The guide discusses approaching Asshole Rock and Twisted Sister from a gated forest road along FS 550 just west of Highway 126. However, a better approach in my opinion is to gain the Colorado Trail on bike or foot and hike south as you would for Little Scraggy. Asshole Rock comes into view to the east. From the Colorado Trail, start hiking up the open forest to the base of the northeast face. There will be bushwhacking involved regardless of which approach you use, but it is tame. Once you get to the NE face, circumvent the base of a slab to the east and you will reach the better routes of Asshole Rock (and some of the better routes in all of South Platte) on the SW face. Notably Cardiac Crack, 5.9+****, Southern Exposure, 5.12d***, and Laughing Stock, 5.11b***. They are all next to one another in an intimate wilderness setting.
It makes sense to combine Twisted Sister and Asshole Rock together for a full day adventure.

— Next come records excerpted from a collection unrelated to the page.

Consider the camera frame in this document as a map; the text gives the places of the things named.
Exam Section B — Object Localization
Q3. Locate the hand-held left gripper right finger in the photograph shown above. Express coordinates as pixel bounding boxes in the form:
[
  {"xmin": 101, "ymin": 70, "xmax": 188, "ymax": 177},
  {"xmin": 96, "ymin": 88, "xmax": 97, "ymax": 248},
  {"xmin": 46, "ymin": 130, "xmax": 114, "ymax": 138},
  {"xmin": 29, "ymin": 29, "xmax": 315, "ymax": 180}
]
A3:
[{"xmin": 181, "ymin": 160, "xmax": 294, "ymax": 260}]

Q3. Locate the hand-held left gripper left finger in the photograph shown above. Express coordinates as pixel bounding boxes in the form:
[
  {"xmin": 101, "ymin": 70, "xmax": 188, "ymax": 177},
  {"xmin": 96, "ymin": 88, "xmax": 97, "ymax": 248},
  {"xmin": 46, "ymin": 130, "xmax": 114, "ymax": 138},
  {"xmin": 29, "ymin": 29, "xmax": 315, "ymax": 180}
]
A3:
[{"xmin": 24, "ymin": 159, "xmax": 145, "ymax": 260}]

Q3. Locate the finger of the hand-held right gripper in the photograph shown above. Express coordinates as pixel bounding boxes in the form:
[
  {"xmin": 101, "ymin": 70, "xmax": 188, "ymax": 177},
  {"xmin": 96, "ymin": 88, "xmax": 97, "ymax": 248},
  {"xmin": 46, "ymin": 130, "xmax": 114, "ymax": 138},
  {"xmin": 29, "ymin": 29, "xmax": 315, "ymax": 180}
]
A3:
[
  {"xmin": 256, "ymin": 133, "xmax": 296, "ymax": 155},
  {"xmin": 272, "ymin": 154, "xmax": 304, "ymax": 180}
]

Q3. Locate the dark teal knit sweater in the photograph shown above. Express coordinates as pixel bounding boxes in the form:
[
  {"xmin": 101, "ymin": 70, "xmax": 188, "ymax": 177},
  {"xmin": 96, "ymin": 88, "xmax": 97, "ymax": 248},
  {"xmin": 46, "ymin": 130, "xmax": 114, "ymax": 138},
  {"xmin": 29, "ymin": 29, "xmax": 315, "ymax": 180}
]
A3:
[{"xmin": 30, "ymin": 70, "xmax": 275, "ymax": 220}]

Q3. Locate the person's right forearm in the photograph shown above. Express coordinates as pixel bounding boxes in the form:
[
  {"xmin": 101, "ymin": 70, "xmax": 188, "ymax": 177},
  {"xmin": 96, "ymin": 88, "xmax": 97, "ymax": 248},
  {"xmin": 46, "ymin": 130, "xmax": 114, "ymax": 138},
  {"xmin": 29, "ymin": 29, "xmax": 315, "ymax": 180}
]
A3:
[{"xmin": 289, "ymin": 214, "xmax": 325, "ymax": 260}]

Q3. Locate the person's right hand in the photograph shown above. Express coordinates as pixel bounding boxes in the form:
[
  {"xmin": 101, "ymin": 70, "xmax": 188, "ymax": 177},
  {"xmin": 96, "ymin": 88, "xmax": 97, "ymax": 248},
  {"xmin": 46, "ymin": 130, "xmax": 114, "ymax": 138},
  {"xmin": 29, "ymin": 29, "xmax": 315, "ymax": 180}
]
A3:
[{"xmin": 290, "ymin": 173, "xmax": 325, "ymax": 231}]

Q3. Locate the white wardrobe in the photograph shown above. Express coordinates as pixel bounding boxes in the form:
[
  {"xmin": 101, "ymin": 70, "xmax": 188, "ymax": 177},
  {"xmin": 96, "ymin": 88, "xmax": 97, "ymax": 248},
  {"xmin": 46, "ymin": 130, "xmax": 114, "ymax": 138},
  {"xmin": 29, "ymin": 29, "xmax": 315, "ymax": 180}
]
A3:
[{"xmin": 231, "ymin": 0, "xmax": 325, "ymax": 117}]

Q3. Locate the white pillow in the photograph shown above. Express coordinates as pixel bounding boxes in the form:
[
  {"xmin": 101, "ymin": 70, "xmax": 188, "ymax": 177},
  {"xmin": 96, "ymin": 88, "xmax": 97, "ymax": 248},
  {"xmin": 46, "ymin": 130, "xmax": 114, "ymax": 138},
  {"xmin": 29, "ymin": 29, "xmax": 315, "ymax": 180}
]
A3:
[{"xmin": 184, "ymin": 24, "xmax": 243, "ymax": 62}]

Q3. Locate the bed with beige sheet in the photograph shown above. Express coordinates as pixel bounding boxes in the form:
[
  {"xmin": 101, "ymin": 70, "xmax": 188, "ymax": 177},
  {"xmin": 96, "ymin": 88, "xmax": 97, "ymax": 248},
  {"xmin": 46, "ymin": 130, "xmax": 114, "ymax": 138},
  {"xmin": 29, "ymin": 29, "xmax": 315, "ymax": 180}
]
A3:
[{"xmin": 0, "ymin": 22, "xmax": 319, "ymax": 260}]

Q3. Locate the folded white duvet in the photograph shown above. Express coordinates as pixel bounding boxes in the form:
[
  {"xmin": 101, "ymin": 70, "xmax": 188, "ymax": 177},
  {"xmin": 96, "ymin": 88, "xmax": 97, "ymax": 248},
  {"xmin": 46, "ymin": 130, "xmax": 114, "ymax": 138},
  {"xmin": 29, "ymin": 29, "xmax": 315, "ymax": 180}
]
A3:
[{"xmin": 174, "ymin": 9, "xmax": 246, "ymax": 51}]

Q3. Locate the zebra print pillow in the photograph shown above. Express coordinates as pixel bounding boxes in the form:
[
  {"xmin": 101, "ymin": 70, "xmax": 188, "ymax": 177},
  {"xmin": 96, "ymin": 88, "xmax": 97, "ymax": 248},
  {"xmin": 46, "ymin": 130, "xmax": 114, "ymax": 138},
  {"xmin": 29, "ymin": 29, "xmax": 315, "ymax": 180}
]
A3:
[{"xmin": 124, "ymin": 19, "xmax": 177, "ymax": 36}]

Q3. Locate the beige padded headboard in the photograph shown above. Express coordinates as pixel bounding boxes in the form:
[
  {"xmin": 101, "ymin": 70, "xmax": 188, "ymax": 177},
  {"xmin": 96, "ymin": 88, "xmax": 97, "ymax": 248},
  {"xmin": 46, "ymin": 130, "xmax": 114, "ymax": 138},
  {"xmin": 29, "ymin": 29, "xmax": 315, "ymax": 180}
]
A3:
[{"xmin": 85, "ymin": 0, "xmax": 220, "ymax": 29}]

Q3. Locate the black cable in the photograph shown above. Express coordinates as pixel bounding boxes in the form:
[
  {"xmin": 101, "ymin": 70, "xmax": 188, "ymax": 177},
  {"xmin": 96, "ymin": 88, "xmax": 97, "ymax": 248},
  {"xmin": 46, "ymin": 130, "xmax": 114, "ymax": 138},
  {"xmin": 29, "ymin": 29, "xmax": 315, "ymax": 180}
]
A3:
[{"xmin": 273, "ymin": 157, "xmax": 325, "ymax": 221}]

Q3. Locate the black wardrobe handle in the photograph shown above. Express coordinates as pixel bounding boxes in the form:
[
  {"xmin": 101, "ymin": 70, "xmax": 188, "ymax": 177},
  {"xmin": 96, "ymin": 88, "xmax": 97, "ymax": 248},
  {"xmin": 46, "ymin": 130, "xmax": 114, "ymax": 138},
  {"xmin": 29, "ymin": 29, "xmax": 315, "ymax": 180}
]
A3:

Twisted Sister is easily reached from Asshole Rock by descending to a drainage to the east and ascending under the southwest face to reach its better moderates: I’m Not Okay, You’re Not Okay, But That’s Okay, 5.10c****, Space Master 2, 5.9*** and Nice and Sleezy, 5.9***. On return, it is better to descend the opposite side of Twisted Sister as you angle back north to the Colorado Trail via easy traveling through open forest.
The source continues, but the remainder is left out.